» **Exercise**:
Look in the material below for the line holding "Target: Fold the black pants". Set it down exactly, with each later line up to and including the line holding "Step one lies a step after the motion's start".

» **Data extract**:
=== Begin Enclosure ===
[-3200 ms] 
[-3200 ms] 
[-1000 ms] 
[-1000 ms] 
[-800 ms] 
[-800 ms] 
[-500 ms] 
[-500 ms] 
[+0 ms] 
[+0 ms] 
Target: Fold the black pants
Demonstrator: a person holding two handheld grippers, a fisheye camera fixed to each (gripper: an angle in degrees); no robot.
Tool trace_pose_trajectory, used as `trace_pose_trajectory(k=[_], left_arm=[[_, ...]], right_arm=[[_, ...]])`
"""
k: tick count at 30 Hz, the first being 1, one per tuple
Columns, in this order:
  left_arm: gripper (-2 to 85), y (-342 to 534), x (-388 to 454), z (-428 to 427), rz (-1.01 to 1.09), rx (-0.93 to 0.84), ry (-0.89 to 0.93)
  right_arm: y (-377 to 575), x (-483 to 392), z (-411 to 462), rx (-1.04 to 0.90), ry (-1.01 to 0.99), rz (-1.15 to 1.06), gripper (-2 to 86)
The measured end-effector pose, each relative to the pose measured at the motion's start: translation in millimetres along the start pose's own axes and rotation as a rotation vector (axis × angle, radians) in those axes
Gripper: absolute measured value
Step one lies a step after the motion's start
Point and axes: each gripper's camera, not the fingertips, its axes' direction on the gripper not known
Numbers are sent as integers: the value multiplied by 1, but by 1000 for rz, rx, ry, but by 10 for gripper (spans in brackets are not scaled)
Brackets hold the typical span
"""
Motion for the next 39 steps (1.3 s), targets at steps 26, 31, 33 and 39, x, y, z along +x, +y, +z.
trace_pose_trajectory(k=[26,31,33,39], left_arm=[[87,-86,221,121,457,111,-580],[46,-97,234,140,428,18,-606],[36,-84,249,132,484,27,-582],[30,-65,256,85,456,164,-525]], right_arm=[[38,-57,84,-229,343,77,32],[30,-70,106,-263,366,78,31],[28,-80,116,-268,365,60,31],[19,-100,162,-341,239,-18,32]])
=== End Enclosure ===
» **Result of this task**:
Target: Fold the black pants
Demonstrator: a person holding two handheld grippers, a fisheye camera fixed to each (gripper: an angle in degrees); no robot.
Tool trace_pose_trajectory, used as `trace_pose_trajectory(k=[_], left_arm=[[_, ...]], right_arm=[[_, ...]])`
"""
k: tick count at 30 Hz, the first being 1, one per tuple
Columns, in this order:
  left_arm: gripper (-2 to 85), y (-342 to 534), x (-388 to 454), z (-428 to 427), rz (-1.01 to 1.09), rx (-0.93 to 0.84), ry (-0.89 to 0.93)
  right_arm: y (-377 to 575), x (-483 to 392), z (-411 to 462), rx (-1.04 to 0.90), ry (-1.01 to 0.99), rz (-1.15 to 1.06), gripper (-2 to 86)
The measured end-effector pose, each relative to the pose measured at the motion's start: translation in millimetres along the start pose's own axes and rotation as a rotation vector (axis × angle, radians) in those axes
Gripper: absolute measured value
Step one lies a step after the motion's start

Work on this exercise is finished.